L'encadrement des loyers s'applique-t-il aux deux ?
Oui. Dans les zones tendues où l'encadrement est en vigueur (Paris, Lyon, Bordeaux, Montpellier, certaines communes de la petite couronne parisienne…), il s'applique à la fois aux locations vides et meublées constituant la résidence principale du locataire. Le loyer ne peut excéder un loyer de référence majoré, défini par arrêté préfectoral local.
La taxe foncière est-elle différente ?
Non. La taxe foncière est due par le propriétaire quel que soit le type de location.

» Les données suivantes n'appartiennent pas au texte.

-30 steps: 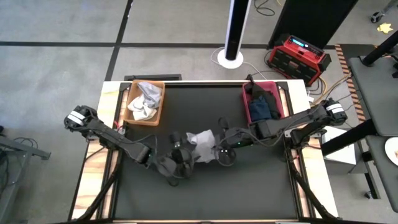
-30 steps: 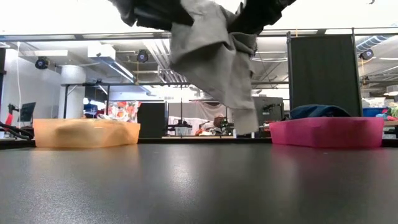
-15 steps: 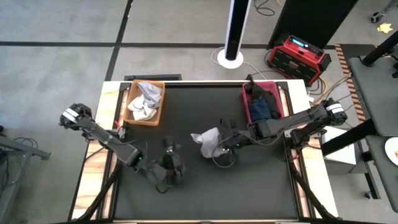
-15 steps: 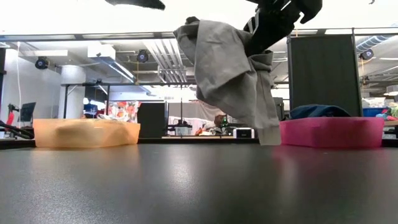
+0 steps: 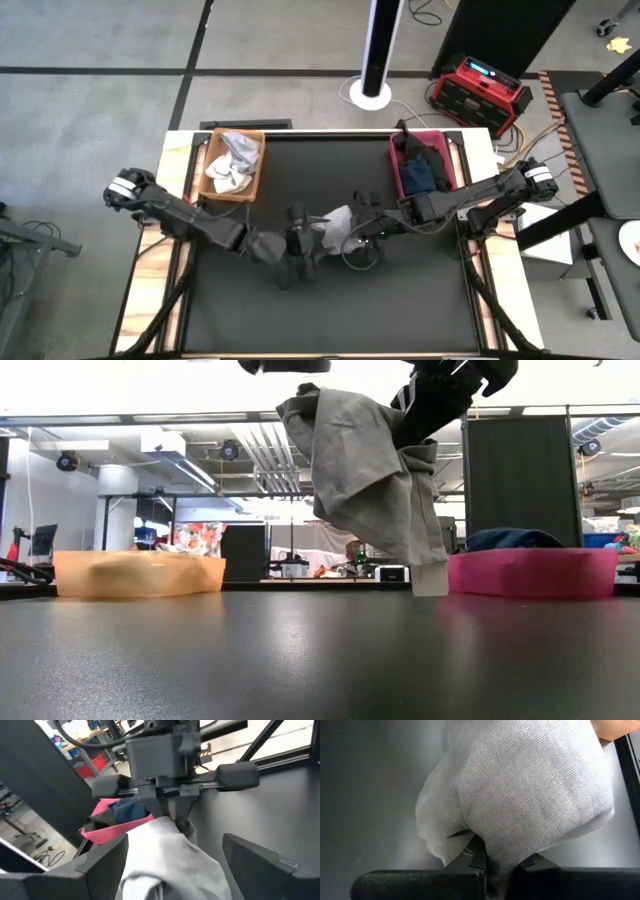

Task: Sort towels by color in basket
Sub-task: Put the gray towel into the orange bin

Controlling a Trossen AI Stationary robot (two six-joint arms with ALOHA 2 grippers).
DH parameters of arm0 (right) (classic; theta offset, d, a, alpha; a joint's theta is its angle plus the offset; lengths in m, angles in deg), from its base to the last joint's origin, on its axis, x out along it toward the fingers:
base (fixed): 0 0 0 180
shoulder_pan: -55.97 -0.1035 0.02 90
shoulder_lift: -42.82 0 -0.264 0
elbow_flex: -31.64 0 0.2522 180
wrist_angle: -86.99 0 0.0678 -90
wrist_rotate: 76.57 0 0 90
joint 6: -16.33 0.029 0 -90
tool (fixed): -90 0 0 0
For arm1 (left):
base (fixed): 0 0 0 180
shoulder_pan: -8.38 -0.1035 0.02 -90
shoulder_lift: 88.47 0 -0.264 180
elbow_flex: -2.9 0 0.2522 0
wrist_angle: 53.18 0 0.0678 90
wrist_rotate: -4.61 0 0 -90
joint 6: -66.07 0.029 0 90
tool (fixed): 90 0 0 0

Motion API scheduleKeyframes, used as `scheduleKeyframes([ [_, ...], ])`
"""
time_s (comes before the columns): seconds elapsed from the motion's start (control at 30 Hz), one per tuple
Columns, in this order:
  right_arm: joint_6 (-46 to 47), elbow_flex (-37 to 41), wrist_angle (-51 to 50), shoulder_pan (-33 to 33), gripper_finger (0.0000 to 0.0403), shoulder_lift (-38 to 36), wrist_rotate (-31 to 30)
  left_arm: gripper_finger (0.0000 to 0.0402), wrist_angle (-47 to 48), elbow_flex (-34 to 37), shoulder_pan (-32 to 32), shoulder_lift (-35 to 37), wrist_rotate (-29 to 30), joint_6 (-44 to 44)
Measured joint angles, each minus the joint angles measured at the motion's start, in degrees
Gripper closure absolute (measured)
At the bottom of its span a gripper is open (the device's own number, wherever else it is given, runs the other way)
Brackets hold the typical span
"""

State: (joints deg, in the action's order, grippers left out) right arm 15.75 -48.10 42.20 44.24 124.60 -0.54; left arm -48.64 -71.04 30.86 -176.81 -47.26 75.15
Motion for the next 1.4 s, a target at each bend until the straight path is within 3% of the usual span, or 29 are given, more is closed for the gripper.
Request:
scheduleKeyframes([
  [0.43,0.02,0.0,0.07,0.0,0.0386,0.04,0.03,0.0093,-1.5,0.04,-8.93,-6.32,-13.98,-1.33],
  [0.63,-0.64,0.0,1.14,-0.01,0.0386,0.06,0.05,0.0111,-2.23,0.09,-9.47,-8.25,-14.74,-2.92],
  [0.87,-1.97,0.0,3.21,-0.02,0.0386,0.06,0.25,0.0201,-2.49,0.09,-9.4,-8.74,-14.68,-4.68],
  [1.1,-2.62,0.0,3.2,-0.02,0.0381,0.08,0.56,0.0377,-1.21,0.09,-9.29,-8.62,-14.27,-4.14],
  [1.4,-0.22,-0.09,2.94,0.01,0.0291,-2.94,-0.01,0.0391,10.85,0.13,-9.16,-3.51,-11.7,-7.9],
])
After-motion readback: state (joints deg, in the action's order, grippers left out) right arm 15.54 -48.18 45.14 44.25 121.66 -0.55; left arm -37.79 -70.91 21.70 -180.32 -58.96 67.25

En revanche, en LMNP au réel, elle est une charge déductible du résultat BIC. En revenus fonciers réels, elle est également déductible.
Étapes concrètes pour avancer dans votre réflexion
- Évaluez votre situation personnelle : Quelle est votre TMI actuelle ? Avez-vous d'autres revenus fonciers ? Quelle est la durée de détention envisagée ? Ces éléments conditionnent l'impact fiscal réel de chaque option.

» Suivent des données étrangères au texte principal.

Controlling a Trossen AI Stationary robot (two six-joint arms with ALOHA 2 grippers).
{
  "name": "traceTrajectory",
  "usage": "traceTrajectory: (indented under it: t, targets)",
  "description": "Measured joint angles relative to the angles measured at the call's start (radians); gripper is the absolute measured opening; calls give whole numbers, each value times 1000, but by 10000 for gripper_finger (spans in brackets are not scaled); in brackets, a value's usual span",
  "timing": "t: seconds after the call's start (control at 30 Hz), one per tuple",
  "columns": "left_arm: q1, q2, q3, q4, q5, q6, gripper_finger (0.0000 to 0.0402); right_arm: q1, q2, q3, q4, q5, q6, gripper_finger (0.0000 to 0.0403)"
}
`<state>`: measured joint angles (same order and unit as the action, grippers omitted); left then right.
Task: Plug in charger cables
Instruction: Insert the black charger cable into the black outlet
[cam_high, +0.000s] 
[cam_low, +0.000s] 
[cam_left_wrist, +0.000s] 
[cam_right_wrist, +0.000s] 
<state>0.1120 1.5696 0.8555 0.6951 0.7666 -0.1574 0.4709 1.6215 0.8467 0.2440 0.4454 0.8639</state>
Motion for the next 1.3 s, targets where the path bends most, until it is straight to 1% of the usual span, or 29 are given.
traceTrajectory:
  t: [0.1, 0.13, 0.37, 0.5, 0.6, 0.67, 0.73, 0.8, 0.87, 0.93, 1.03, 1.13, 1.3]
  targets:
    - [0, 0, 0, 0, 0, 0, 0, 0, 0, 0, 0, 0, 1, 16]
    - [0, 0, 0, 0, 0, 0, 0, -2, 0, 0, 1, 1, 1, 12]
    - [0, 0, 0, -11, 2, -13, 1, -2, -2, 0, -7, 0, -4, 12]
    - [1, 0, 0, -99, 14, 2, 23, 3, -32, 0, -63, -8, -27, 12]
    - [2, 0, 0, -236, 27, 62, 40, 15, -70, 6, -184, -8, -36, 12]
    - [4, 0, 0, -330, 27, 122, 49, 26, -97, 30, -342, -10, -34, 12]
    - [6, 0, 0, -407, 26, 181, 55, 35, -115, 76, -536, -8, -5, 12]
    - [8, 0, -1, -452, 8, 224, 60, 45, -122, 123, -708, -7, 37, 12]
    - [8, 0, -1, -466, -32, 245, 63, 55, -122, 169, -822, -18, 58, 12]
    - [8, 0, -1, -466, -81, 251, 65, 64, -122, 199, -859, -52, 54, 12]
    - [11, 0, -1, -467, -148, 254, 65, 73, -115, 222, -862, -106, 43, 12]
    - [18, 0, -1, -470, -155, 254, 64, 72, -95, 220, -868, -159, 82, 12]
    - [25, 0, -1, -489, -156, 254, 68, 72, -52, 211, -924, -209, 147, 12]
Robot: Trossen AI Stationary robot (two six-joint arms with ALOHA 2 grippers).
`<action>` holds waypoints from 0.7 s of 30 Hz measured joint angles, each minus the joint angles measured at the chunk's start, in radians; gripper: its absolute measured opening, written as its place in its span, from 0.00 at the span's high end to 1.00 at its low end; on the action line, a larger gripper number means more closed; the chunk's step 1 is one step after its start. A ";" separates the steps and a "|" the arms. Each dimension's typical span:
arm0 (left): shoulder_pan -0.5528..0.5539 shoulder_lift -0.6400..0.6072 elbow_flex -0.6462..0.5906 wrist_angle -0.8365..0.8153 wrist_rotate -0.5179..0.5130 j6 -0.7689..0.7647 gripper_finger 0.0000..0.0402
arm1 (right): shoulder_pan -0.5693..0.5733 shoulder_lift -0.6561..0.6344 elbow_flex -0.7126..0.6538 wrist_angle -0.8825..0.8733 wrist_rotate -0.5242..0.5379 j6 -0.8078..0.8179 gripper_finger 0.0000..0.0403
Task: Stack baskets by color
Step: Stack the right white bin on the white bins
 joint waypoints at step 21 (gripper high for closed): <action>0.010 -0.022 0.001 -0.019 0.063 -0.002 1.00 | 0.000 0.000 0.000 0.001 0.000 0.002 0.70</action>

- Vérifiez le contexte local : Votre bien est-il en zone tendue ? L'encadrement des loyers s'applique-t-il ? Quelle est la demande locative locale pour du meublé vs du vide ? Consultez le site de l'ANIL (Agence Nationale pour l'Information sur le Logement) pour les informations locales.
- Simulez les deux options : Demandez à un expert-comptable ou à un notaire pour comparer les flux nets après fiscalité sur plusieurs années, en intégrant la réforme 2025 sur les amortissements et les frais de gestion spécifiques à chaque régime.
- Consultez un professionnel agréé : Notaire, expert-comptable spécialisé en immobilier ou conseiller en gestion de patrimoine (CGP) enregistré à l'ORIAS peuvent analyser votre situation complète (revenus, patrimoine, horizon, projets) avant toute décision.
- Lisez les textes de référence : La fiche pratique de Service-Public.fr sur les baux meublés et vides, ainsi que le BOFiP pour le régime BIC des loueurs en meublé, sont librement accessibles et constituent des sources officielles à jour.
1. Bail : 3 ans minimum en vide, 1 an en meublé (préavis bailleur : 6 mois vs 3 mois).
2. Dépôt de garantie : 1 mois en vide, 2 mois en meublé.
3. Fiscalité : revenus fonciers (vide) vs BIC (meublé) — deux catégories distinctes avec des régimes micro et réel différents.
4. Amortissement : uniquement disponible en meublé au réel BIC, mais partiellement neutralisé à la cession depuis 2025.
5. Gestion : la location meublée demande plus d'investissement initial et une comptabilité commerciale au réel, mais offre plus de flexibilité sur le bail.
Le choix optimal dépend de votre situation personnelle. Consultez un professionnel avant toute décision.